Un matin donc, bien simplement, n'ayant pour toute assistance que les quatre témoins indispensables, ils sortirent de l'église Saint-Cernin ; lui, endimanché, elle jolie et coquette dans sa modeste robe de laine blanche. Etait-ce émotion joyeuse ou secret pressentiment ? toujours est-il que le front mutin était grave et que les yeux rieurs étaient tristes. Pourquoi ? C'est qu'en sa qualité de fille pauvre et malgré ses insignes d'enfant de Marie, en dépit de ses supplications elle n'avait pu obtenir d'être mariée à la chapelle de la Vierge, cela coûtait trop cher, et M. l'abbé, froidement, devant ses insistances, se retranchait derrière le conseil de fabrique. Non, vraiment, « il n'avait pas le droit pour quarante francs, c'était tout à fait impossible ; pour ce prix, on ne pouvait la marier qu'à la chapelle de la Sainte-Face », et Marinette, triste, découragée, une révolte germant en elle contre le disciple du Seigneur, s'en était allée, tête basse ; puis soudain, se ravisant, elle était revenue sur ses pas, se rappelant que la sainte Vierge est toute-puissante et que, ce qu'elle n'avait pu obtenir elle-même, Marie, la bonne Mère, le pourrait peut-être. De tout son coeur, de toutes les forces de son âme, prosternée à ses pieds, elle avait imploré son assistance, naïve, confiante et volontaire tout à la fois ; puis elle était retournée à la sacristie presque gaie, car, certainement, la sainte Vierge avait dû toucher le coeur de M. l'abbé, ce qui ne pouvait être qu'un jeu pour elle, qui faisait tant de miracles... Mais aux premiers mots, l'abbé, durement cette fois, l'avait éconduite. Quel entêtement, mon Dieu ! puisqu'on lui disait que ce n'était pas possible, et du reste, il n'avait pas le temps d'en entendre davantage, les cloches sonnaient à toutes volées pour un grand mariage ; et il fallait qu'il s'occupât des derniers préparatifs. Si elle avait d'autres réclamations à faire, « elle n'avait qu'à s'adresser au sacristain », et, sans même la saluer, il s'éloignait de l'allure impatientée d'un homme dont les instants sont précieux et pour qui le souci des affaires a une importance bien autrement grave que la mission à remplir.

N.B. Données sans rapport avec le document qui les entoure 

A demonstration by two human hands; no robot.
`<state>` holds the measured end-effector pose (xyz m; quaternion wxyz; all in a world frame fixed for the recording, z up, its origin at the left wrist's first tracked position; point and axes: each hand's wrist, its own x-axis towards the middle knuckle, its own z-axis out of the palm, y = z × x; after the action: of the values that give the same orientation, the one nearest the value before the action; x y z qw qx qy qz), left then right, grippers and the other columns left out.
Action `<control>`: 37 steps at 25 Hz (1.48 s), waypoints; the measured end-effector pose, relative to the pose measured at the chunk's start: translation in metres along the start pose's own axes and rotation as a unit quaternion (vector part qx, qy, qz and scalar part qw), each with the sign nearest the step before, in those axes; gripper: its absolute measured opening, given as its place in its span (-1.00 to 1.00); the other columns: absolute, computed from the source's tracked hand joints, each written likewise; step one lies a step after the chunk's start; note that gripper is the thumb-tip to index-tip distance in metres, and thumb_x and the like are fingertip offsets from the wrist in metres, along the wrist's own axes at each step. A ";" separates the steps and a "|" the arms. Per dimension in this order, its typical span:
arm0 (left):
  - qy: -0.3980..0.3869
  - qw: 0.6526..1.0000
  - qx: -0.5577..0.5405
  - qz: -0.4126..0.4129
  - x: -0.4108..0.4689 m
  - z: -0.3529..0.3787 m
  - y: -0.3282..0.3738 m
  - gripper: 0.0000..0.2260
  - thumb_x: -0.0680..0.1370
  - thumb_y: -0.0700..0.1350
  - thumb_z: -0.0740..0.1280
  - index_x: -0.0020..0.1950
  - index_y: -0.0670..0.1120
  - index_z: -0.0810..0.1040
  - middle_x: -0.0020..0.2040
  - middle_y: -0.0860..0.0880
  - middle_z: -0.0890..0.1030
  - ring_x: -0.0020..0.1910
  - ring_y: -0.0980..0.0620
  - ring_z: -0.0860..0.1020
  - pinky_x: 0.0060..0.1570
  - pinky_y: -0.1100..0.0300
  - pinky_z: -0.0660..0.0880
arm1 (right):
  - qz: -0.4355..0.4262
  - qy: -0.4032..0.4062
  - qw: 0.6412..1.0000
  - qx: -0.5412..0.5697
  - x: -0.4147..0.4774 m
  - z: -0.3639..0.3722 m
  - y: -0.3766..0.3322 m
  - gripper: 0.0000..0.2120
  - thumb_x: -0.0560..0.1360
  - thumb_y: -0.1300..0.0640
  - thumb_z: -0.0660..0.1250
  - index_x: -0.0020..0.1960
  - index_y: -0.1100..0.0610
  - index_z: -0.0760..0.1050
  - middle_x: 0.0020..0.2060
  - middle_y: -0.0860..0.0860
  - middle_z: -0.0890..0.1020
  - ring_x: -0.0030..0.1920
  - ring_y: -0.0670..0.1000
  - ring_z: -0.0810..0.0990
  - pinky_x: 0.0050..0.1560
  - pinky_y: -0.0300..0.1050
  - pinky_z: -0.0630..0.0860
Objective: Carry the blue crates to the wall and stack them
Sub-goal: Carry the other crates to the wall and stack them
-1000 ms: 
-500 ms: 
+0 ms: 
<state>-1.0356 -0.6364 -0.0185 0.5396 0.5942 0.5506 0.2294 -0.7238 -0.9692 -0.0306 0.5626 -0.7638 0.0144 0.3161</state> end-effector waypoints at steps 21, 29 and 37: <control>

Marinette s'était donc mariée à la chapelle des pauvres, c'est-à-dire à la chapelle de la Sainte-Face et elle en sortait triste, triste. Hélas ! elle ne s'en rendait pas compte, mais c'était la chute de ses premières illusions qui causait sa tristesse. En effet, la Vierge en qui elle avait eu tant de confiance ne l'avait nullement écoutée cette fois. Tout le temps qu'avait duré la brève cérémonie, elle n'avait pu détacher ses yeux de l'image représentant la figure convulsée, atrocement douloureuse du Crucifié ; de grosses larmes étaient représentées sur cette figure ; superstitieuse comme toutes les Méridionales, elle se demandait tout bas avec terreur, si ceci n'était pas un présage, et si son visage, à elle aussi, plus tard, quand elle connaîtrait mieux la vie, ne refléterait pas les mêmes douleurs, les mêmes angoisses...

Trente-cinq ans avaient passé ; Marinette avait cinquante ans. Ses cheveux noirs étaient devenus des cheveux blancs, et des sillons profonds ravageaient son visage naguère si gai, si aimable. La vie ne l'avait pas épargnée, le Destin avait multiplié ses coups, frappé avec acharnement sur la femme jadis si riche d'illusions. Le mari de son choix, Jean Catalou était mort, tué par un éclat de chaudière dans l'usine où il travaillait ; des deux enfants nés de leurs amours, l'un avait suivi le père dans la tombe, l'autre à demi estropié se traînait sur des béquilles. Pour subvenir à leurs besoins, il restait pour toute resssource à la malheureuse mère, une rente de vingt-cinq francs par mois octroyée généreusement par l'usine où Jean Cantalou avait laissé sa peau.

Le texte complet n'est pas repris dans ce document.